Miss Teen USA, which features 15- to 19-year-olds, will no longer include a swimsuit competition, effective immediately. Beginning with this July’s Las Vegas-based spectacle, the 33-year-old beauty pageant will feature a more body-positive athletic wear competition in lieu of its swimwear segment.

“This decision reflects an important cultural shift we’re all celebrating that empowers women who lead active, purposeful lives and encourage those in their communities to do the same,” explained Paula Shugart, president of the Miss Universe Organization. “Our hope is that this decision will help all of Miss Teen USA’s fans recognize these young women for the strong, inspiring individuals they are.” (It also reflects a desire to silence critics who felt that the swimsuit competition objectified young women’s bodies.)

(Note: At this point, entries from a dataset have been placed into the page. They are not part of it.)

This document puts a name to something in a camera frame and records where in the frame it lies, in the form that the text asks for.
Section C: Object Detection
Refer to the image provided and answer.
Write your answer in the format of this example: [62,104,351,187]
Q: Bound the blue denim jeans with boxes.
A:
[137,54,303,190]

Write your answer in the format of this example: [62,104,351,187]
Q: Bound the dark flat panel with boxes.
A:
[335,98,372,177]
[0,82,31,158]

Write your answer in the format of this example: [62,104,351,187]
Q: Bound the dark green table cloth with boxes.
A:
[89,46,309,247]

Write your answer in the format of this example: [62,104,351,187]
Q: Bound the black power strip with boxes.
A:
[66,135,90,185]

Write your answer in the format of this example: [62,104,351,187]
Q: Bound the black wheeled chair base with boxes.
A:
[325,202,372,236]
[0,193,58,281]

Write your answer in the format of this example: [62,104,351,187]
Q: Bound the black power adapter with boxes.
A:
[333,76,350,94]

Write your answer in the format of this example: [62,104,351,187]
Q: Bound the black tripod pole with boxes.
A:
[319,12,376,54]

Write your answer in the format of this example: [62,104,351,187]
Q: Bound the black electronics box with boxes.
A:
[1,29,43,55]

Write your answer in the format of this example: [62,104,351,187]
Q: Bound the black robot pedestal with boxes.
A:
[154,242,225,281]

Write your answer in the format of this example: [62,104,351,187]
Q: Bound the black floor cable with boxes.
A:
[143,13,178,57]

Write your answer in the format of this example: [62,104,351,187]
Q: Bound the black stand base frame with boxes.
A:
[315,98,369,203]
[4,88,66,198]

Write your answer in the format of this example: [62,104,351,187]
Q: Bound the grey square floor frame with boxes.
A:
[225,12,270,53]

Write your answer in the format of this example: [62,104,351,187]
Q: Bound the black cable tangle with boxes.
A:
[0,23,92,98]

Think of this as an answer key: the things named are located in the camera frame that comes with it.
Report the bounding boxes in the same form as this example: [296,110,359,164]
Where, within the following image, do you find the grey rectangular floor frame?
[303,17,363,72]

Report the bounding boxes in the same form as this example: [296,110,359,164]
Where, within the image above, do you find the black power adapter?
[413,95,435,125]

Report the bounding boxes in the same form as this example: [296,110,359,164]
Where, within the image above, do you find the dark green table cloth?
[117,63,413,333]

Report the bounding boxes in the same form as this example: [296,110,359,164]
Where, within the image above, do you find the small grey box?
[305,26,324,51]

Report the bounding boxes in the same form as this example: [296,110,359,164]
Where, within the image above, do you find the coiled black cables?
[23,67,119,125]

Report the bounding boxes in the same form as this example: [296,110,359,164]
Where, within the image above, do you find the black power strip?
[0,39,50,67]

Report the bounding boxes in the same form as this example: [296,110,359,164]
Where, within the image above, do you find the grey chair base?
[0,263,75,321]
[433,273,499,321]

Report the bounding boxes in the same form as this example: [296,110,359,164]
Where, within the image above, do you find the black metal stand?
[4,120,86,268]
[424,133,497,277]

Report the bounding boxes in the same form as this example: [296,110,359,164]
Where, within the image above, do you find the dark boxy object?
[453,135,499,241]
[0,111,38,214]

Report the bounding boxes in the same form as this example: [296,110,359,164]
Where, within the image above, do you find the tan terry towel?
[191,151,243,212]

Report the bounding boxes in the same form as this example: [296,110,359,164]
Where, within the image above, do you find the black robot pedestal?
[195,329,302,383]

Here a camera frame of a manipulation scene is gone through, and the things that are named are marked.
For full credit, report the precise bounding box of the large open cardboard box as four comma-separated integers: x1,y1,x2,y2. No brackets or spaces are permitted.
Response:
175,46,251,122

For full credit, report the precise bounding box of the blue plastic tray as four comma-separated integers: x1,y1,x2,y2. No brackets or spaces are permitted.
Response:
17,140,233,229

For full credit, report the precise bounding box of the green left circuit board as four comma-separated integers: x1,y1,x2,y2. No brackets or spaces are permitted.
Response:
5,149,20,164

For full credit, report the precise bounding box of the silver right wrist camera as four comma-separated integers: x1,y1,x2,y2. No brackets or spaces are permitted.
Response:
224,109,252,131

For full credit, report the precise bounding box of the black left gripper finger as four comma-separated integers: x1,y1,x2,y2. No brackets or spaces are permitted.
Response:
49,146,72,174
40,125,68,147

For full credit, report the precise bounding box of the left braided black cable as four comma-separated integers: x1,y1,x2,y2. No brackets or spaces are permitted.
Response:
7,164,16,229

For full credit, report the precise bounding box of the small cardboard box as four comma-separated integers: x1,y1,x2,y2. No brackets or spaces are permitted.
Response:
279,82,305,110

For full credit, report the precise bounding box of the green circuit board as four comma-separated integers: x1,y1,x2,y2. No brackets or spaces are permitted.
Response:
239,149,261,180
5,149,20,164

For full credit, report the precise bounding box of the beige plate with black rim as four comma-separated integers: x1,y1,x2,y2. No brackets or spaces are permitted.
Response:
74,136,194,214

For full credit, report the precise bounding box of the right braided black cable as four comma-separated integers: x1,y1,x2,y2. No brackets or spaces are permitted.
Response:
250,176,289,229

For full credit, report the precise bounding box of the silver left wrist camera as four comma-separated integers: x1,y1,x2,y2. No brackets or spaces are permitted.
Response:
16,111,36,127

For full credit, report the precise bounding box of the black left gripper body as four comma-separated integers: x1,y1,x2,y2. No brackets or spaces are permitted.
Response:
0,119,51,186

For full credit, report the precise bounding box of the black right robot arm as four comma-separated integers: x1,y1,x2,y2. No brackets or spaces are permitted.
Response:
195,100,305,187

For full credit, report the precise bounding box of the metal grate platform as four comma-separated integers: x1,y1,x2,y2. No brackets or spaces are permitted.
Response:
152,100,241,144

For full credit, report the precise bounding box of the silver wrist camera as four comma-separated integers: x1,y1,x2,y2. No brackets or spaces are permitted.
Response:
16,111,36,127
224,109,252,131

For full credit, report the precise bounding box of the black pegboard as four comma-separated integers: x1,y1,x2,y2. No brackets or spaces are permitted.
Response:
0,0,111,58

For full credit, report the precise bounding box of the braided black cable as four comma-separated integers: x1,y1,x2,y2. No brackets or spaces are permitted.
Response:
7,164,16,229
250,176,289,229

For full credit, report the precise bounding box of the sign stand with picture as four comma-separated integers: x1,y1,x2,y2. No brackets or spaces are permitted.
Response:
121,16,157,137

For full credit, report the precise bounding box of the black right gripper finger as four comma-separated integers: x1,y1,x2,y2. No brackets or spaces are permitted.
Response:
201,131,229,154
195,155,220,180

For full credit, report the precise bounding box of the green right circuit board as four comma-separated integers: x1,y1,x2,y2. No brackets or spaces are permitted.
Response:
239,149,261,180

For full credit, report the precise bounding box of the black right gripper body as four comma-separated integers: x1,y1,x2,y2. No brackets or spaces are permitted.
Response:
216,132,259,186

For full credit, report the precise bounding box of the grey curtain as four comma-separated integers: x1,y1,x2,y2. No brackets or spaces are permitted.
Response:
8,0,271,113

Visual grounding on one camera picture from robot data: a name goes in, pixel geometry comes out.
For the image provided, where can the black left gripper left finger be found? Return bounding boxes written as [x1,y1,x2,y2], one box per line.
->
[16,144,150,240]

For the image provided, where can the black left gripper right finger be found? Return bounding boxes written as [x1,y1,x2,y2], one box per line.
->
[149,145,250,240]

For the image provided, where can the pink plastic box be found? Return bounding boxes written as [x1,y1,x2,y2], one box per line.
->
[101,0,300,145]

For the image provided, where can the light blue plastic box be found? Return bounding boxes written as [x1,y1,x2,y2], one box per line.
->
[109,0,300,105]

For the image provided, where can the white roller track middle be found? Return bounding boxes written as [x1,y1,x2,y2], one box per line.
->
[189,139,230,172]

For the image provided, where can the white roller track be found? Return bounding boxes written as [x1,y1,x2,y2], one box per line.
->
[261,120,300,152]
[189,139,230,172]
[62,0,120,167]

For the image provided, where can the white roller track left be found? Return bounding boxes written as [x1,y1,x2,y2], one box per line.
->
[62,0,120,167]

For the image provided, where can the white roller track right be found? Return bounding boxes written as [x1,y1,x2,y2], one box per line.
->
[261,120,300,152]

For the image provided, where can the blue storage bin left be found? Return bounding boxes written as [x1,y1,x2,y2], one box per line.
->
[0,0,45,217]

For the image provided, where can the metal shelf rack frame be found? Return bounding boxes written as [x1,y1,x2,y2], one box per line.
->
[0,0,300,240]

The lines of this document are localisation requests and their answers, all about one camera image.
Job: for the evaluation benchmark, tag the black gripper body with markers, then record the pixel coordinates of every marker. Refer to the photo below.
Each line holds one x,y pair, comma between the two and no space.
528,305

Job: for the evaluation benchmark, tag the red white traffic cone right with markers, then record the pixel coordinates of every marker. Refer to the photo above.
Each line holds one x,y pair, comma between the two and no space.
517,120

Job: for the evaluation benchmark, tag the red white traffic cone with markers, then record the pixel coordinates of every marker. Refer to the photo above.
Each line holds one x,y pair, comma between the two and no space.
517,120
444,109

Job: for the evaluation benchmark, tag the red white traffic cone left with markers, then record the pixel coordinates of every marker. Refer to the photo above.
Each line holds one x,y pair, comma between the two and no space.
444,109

Katherine Haik, the reigning teen queen, echoed Shugart’s statements: “I have been an athlete my entire life. As a member of a softball team and a competitive dance team, I spend a lot of time in athletic wear.” She continued, “This new direction for Miss Teen USA is a great way to celebrate the active lives that so many young women lead and set a strong example for our peers.”

According to Julianne Hough, host and creative director of events for Miss USA, the Miss Universe Organization’s other pageants, Miss Universe and Miss USA, might also be due for an upgrade, but the future remains unclear: “There’s definitely some work I think still to be done, that’s where we’ve been talking with the producers,” she told USA Today. “In the next few years we may grow from that, but let’s see where this year goes.”

It’s encouraging to see the Miss Universe Organization, which markets itself as a scholarship program, present its emphasis on physical traits from a more substantive lens — if only within its youngest age bracket. The organization still has a long way to go in terms of inclusion but, like the fashion industry, it’s slowly turning the boat around. Case in point: This news follows the crowning of Missouri’s Erin O’Flaherty, who will be the first openly gay woman to compete for Miss America.